Basis of Presentation: The preparation of financial statements in conformity
with generally accepted accounting principles requires that management make
certain estimates and assumptions that affect the amounts reported in the
financial statements and accompanying notes. Actual results could differ from
those estimates. The consolidated financial statements include the accounts of
Steel of West Virginia, Inc. and its wholly-owned subsidiaries. All significant
intercompany transactions and investments have been eliminated.

Financial Instruments: Financial instruments that could potentially subject the
Company to credit risk are trade accounts receivable. As of December 31, 1996
and 1995, the Company's accounts receivable, net of allowances, approximated
$6,579,000 and $13,148,000. Trade credit is extended by the Company based on an
evaluation of the customer's financial condition and generally collateral is not
required. Credit losses are provided for in the financial statements, and have
consistently been immaterial and within management's expectations. Management
believes that all significant financial instruments of the Company are reported
in the financial statements at carrying values that approximate market values.

Inventories: Inventories are stated at the lower of cost or market. Cost is
primarily determined by the last-in, first-out (LIFO) method. Mill rolls, which
are included in manufacturing supplies, are expensed when placed in service.

Property, Plant and Equipment: Property, plant and equipment is stated on the
basis of cost. Depreciation for financial statement purposes is computed on the
straight-line basis over the estimated useful life of the asset. Principal
service lives for the assets of the Company are: buildings--up to 30 years;
machinery and equipment--up to 12 years; and furniture and fixtures--up to 5
years.

Income Taxes: Deferred income taxes are recognized under the "liability method"
and are provided for temporary differences between the financial reporting and
income tax bases of the Company's assets and liabilities using the tax rates in
effect when the corresponding taxes will be paid or refunded.

Goodwill: The excess of cost over the fair value of net assets acquired
(goodwill) is being amortized on a straight-line basis over periods ranging from
15 to 40 years.
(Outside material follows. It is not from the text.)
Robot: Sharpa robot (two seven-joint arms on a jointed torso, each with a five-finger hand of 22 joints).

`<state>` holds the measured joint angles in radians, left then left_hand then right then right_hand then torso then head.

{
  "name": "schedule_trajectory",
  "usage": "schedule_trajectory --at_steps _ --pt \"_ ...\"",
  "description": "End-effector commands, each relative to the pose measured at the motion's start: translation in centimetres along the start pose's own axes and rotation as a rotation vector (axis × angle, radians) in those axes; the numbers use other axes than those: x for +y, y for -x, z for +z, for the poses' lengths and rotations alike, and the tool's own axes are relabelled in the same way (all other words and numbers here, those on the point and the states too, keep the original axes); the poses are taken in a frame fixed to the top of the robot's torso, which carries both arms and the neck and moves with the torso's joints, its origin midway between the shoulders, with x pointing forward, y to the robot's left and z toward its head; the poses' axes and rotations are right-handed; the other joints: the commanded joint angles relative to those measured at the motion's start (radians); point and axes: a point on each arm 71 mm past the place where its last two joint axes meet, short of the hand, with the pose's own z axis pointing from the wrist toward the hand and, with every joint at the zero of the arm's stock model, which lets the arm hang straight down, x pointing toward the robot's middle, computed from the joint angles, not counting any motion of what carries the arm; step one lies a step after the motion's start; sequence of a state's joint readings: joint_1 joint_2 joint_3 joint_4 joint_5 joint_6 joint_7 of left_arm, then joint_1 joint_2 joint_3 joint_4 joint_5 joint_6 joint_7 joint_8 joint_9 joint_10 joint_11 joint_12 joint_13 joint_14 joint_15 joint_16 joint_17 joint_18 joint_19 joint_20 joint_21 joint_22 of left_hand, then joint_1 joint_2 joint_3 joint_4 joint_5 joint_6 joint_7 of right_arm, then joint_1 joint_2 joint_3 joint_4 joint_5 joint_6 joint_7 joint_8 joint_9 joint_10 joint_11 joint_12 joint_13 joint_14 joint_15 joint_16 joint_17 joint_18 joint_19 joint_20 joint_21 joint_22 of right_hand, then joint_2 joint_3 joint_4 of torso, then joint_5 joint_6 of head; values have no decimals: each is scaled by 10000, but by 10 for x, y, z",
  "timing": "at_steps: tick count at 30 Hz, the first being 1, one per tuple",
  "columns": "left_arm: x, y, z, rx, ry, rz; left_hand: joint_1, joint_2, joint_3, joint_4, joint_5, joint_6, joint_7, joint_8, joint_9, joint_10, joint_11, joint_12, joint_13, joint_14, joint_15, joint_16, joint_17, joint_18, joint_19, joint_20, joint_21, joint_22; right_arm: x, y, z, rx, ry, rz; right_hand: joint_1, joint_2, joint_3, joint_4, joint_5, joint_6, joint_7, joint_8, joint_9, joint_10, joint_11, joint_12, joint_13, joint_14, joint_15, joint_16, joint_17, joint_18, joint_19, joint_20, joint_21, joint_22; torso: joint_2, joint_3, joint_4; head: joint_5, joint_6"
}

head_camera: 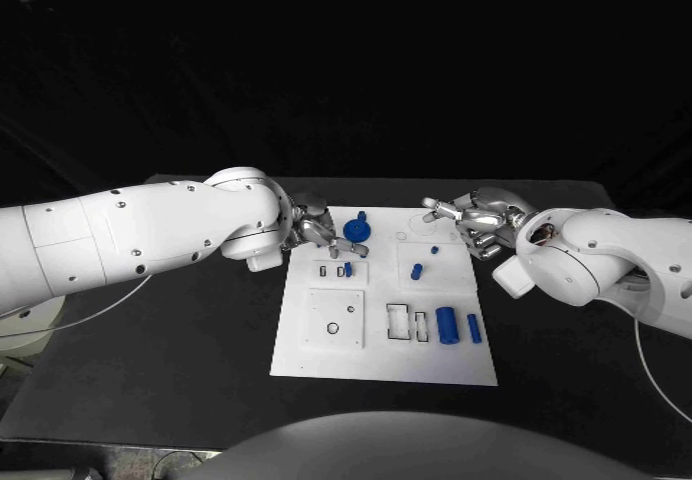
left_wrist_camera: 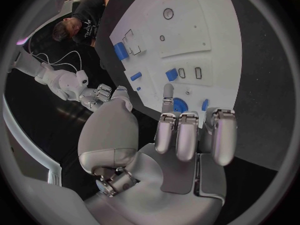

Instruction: Assemble the parts on the task board

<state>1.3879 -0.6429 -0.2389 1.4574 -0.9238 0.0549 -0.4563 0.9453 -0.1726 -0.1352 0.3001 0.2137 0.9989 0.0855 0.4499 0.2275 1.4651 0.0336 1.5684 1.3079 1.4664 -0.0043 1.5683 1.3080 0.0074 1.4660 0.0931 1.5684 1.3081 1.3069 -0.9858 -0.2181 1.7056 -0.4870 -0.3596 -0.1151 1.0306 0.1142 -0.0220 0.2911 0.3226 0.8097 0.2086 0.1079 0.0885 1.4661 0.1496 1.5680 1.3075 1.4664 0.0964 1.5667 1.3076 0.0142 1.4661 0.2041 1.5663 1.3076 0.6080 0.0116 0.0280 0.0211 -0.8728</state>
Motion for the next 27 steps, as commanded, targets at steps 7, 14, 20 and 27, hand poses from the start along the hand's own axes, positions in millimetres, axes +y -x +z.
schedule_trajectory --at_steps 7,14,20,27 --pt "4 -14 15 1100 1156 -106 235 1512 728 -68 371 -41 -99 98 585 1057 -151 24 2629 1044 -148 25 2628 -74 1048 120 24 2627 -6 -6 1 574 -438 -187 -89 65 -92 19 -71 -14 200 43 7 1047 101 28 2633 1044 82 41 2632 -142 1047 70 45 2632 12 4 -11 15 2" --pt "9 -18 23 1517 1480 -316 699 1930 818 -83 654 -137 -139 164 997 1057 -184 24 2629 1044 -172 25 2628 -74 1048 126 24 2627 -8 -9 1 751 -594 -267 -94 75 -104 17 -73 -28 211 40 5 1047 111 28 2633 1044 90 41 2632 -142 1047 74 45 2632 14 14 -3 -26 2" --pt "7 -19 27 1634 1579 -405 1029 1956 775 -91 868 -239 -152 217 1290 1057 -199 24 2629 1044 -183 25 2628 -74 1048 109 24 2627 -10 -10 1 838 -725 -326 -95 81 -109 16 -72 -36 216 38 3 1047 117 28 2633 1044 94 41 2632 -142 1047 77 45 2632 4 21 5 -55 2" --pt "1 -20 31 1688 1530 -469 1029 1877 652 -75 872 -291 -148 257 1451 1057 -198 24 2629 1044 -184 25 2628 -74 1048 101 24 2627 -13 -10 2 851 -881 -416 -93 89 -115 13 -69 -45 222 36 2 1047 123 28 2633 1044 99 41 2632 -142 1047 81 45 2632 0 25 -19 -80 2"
Accumulated amortization approximated $5,216,000 and $4,534,000
at December 31, 1996 and 1995, respectively. The carrying value of goodwill is
periodically reviewed based upon an assessment of operations of the acquired
entity. Management is not aware of any facts or circumstances indicating that
the carrying value of goodwill has been impaired.


                                     F-5
<PAGE>

Stock-based Compensation: The Company adopted SFAS No. 123 -- "Accounting for
Stock-based Compensation" in the first quarter of 1996. As permitted by the
Statement, the Company has elected to continue applying the "intrinsic" value
method for determining compensation cost associated with its stock option plans.
Under this method, stock-based compensation is determined on the measurement
date on which both the number of shares the employee is entitled to receive and
the exercise price are known, in an amount equal to the excess of the market
price of the stock over the exercise price on the measurement date.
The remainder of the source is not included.